Is Launching a DDoS a Crime? (The Legal Dimension)

Yes, organizing a DDoS attack is a crime and has serious legal consequences. Carrying out an unauthorized DDoS attack on someone else's system, site or service is a cyber crime in Turkey as in many countries of the world. In Turkey, attacks on information systems are regulated under the Turkish Penal Code (for example articles 243 and 244 on accessing an information system and blocking the system) and provide for sanctions like imprisonment or a judicial fine.

Let me underline a few points: excuses like "I just tried it" or "it lasted a short time" do not remove the crime; being a tool in someone else's attack (joining a botnet) or buying an attack service also creates legal liability; penalties can get heavier according to the damage the attack causes. You can read the relevant articles in the official legislation. So even trying DDoS out of curiosity or for fun is a serious mistake. If you are interested in cyber security, learning it through legal and ethical ways (authorized penetration testing, ethical hacker training, your own test environments) is both the right thing and a valuable career path.

How Do You Protect Against a DDoS Attack?

There is no single magic solution against DDoS; a layered defense is needed. One of the most effective methods is using DDoS protection services and a CDN: providers like Cloudflare or your hosting's DDoS protection filter incoming traffic and weed out malicious traffic before it reaches the site. A firewall and a web application firewall (WAF) block suspicious traffic with rules; rate limiting restricts the number of requests coming from a single source.

In addition, distributing traffic to multiple servers (load balancing), being able to increase capacity when needed, continuously monitoring traffic, keeping systems up to date and preparing an action plan strengthen protection. A strong password and up-to-date software for your own devices, so they do not join a botnet, are important too. Even for small sites, a good CDN and reliable hosting are important starting protection; I compiled general measures in my protection against cyber threats article.

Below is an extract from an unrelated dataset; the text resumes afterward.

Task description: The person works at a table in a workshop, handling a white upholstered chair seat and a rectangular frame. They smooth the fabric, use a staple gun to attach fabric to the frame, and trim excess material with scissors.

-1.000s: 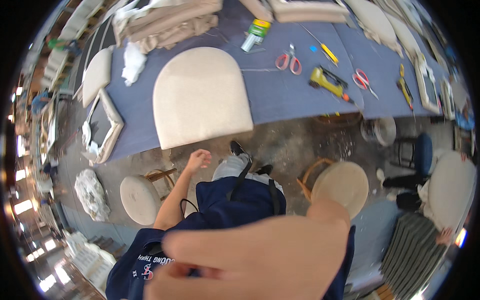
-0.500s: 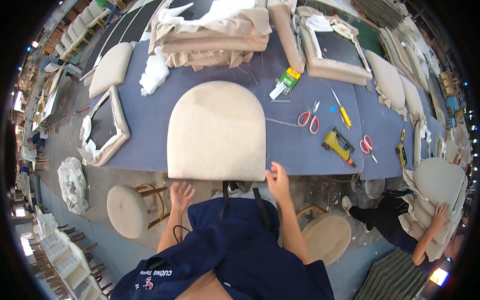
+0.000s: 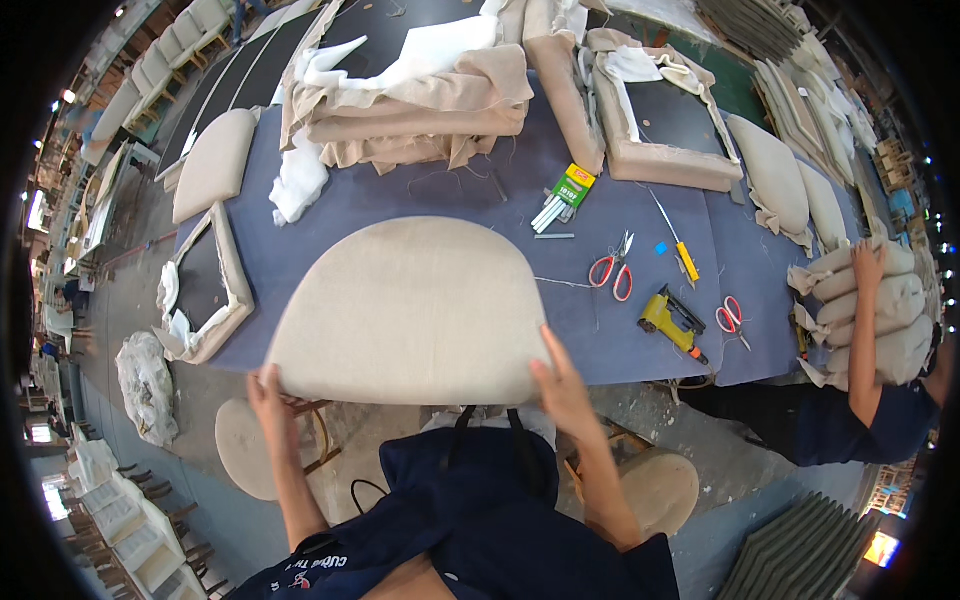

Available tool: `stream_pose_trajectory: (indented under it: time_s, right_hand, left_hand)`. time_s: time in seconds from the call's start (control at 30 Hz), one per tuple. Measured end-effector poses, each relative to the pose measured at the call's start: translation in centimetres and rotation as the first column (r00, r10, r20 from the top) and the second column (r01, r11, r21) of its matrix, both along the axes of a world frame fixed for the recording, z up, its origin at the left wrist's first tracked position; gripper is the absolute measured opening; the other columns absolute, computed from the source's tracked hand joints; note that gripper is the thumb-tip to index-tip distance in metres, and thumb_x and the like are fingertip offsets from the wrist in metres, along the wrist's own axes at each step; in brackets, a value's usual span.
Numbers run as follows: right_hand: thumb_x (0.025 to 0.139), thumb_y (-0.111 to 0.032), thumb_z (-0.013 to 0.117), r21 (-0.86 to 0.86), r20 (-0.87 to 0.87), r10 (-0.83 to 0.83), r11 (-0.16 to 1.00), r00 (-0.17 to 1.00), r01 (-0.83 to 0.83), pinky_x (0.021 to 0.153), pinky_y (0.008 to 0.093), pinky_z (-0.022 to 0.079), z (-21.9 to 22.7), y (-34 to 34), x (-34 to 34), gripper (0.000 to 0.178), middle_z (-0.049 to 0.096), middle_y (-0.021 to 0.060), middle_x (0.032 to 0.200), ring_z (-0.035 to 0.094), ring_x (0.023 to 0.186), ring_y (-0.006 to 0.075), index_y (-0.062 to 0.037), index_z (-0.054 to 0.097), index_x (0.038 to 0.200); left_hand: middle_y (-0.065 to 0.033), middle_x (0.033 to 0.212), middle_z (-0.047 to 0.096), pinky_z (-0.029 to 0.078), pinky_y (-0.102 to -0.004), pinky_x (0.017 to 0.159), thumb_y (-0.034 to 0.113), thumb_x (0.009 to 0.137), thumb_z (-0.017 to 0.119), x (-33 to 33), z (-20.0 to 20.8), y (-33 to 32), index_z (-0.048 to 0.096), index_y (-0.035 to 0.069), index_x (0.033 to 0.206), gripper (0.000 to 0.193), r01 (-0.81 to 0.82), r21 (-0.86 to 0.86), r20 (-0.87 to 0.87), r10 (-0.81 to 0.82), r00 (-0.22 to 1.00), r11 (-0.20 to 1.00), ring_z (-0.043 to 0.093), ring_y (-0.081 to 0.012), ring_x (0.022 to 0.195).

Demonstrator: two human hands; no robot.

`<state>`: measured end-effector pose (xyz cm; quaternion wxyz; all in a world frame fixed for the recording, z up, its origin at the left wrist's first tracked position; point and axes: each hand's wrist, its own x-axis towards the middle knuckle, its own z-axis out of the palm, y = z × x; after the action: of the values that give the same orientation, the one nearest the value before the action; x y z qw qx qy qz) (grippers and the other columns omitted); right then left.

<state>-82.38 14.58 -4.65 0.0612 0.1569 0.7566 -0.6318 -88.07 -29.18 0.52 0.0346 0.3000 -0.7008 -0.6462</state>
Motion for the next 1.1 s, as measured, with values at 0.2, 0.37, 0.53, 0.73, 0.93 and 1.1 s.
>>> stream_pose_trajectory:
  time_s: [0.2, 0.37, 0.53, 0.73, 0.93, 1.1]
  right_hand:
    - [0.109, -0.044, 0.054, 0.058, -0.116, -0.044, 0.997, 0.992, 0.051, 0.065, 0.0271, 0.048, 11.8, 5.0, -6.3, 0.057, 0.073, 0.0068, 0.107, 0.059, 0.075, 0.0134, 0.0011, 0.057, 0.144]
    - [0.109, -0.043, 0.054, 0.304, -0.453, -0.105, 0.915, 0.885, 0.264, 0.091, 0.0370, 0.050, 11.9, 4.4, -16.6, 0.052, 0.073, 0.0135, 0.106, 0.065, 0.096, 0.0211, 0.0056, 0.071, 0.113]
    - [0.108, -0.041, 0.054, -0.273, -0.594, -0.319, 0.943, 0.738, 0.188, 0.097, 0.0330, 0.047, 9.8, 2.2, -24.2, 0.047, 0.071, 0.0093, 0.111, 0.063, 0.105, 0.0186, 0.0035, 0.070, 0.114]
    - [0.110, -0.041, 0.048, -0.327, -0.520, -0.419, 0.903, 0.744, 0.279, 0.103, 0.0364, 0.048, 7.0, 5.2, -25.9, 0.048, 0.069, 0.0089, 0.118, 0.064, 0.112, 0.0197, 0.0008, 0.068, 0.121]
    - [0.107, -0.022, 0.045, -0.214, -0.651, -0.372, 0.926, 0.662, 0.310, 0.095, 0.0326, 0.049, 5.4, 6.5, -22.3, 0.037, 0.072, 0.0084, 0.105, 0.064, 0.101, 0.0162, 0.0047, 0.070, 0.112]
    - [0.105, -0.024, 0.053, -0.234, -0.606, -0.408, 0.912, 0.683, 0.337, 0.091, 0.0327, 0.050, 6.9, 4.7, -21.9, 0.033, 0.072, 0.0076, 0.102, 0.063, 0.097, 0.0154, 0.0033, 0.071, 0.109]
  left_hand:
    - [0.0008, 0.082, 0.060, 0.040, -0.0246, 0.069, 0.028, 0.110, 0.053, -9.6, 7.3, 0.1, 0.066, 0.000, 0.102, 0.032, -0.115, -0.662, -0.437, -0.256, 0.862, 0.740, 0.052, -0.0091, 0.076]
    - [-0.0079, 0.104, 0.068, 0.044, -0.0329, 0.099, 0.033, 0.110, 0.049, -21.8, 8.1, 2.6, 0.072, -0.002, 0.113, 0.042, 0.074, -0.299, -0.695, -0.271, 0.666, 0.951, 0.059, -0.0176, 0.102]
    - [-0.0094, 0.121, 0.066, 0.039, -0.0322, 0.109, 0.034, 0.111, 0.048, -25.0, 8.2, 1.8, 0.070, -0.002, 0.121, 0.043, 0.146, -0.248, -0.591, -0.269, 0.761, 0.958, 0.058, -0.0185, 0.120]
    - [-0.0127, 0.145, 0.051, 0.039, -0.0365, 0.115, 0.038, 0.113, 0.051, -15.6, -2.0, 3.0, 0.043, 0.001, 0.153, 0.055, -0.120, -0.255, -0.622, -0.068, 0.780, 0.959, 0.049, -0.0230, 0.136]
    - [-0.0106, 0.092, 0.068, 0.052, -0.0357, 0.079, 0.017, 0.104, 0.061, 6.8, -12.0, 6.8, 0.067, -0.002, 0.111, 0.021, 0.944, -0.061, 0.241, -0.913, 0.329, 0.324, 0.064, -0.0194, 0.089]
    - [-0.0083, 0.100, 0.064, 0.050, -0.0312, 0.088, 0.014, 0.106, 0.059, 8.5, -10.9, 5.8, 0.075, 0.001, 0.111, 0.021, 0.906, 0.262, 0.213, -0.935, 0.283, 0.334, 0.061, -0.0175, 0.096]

I always tell site owners: protection is proactive work, and preparing before the attack comes is far more effective than panicking when it arrives.

What Should You Do If You Are Under a DDoS Attack?

When you face a DDoS attack, acting fast and correctly reduces the damage. First confirm with traffic analysis whether what is happening is really a DDoS or another technical problem, and do not make a wrong diagnosis in haste. Then notify your hosting or provider immediately; your hosting company and DDoS protection provider can offer the fastest help to filter the traffic, so your first call should be to them.

If you have one, activate or strengthen your DDoS protection (like traffic filtering, "under attack" mode), and filter the suspicious traffic together with the provider. Record the time, sources and effects of the attack (logs), because they are needed both for analysis and a possible legal process; if the downtime lasts, inform your users. Especially in targeted, damaging or blackmail-containing attacks, report the situation to the Cybercrime units and the prosecutor's office, because this is a crime. After the attack passes, review your defense and strengthen the weak points. Remember, coping alone in serious DDoS attacks is hard; the most important step is quickly getting expert and provider support.